The N+1 problem is not a new challenge, yet it’s often overlooked until your system faces a deluge of data. Or you might have heard of it, but never grasped its full impact—until you’re forced to confront it head-on. It’s wise to understand and avoid this issue before it ruins your weekends, isn’t it?
All problems have early warning signs, you can easily find out thousands of definitions for this problem; However, have you ever wondered how and when you might notice this issue early?
Picture this: one beautiful day, your database server indicates it’s running out of CPU capacity while the server memory remains fine. If you find yourself in this situation, I’m sad to inform you that it’s a late sign of the N+1 problem.
Early important signs
As what I have experienced, it often comes from the way Hibernate retrieves the associated data along with the main entity.

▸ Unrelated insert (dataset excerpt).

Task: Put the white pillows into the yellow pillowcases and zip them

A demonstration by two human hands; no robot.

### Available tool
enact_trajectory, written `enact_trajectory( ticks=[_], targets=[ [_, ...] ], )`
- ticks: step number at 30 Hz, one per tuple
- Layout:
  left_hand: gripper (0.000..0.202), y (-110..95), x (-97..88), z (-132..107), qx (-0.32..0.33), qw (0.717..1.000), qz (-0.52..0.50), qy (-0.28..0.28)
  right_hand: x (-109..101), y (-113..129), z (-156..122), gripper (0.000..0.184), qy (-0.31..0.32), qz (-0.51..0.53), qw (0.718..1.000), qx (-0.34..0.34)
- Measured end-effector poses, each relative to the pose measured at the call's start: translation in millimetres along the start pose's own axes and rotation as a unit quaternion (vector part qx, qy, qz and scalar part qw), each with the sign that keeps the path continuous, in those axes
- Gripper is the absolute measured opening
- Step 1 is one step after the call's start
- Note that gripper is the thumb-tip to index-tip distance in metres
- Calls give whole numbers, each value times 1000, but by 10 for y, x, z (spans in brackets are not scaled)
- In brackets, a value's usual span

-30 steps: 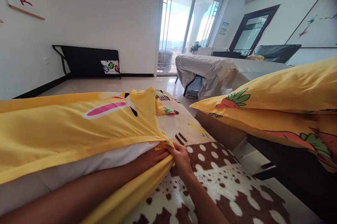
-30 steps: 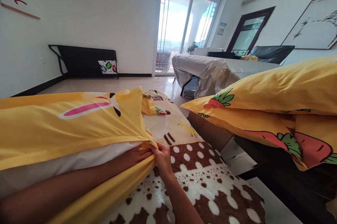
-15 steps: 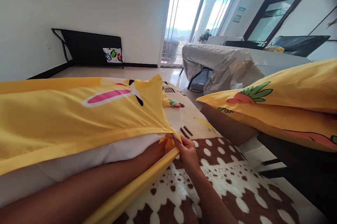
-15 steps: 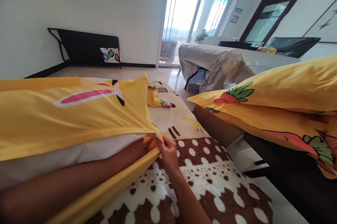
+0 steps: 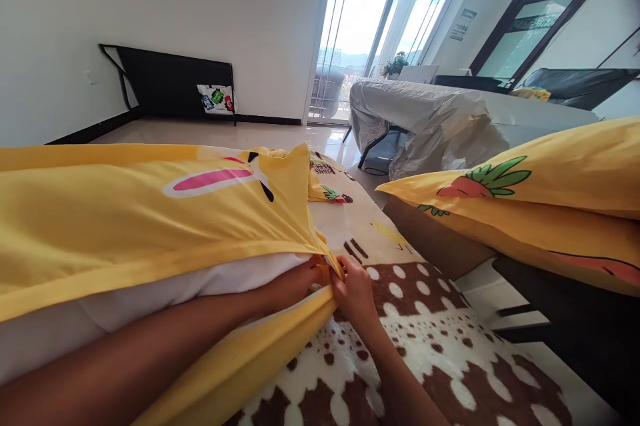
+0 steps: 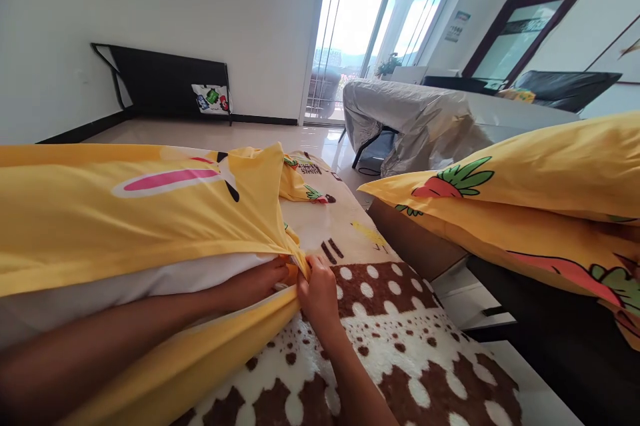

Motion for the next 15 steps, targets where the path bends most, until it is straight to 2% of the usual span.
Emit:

Relationship | Fetch Type |
OneToOne | FetchType.EAGER |
ManyToOne | FetchType.EAGER |
OneToMany | FetchType.LAZY |
ManyToMany | FetchType.LAZY |
Since ManyToOne/ OneToOne relationship has the default fetch type in Hibernate that is EAGER, it will always run N+1 queries to eagerly fetch data unless you explicitly specify a different fetch type for a relationship.
Below is a practical example illustrating the difference between LAZY and EAGER fetch types.
When I call the findAll() function to get the list of jobs, one query is generated to find all the jobs, and N additional queries are used to fetch occupation data. Of course, I haven’t returned any information related to the location or occupation for users.
However, even with LAZY fetch, the N+1 problem still exists. LAZY fetch runs N queries to get data at the moment it is accessed, rather than when the initial query is executed. For instance, after the last query to calculate the total items, it runs N queries to get the location information if I want to return it to users.
Fixing N-1 queries
To address this issue and enhance performance, we need to eliminate those unnecessary N queries when retrieving data. Honestly, I’ve tried several common solutions found on the internet, but not all of them worked as expected. Below are some solutions that worked for my case, and I hope you find them useful too.
NamedEntityGraph
In Spring, a NamedEntityGraph is a feature used to define and manage the fetching strategy for entity associations more efficiently. It allows developers to specify the fetch type (EAGER or LAZY) for each attribute or association, ensuring that only the necessary data is retrieved in a single query at runtime. This optimizes query performance by reducing the number of database accesses. By controlling which related entities are loaded with the main entity, NamedEntityGraph provides fine-grained control over query performance and prevents the N+1 problem.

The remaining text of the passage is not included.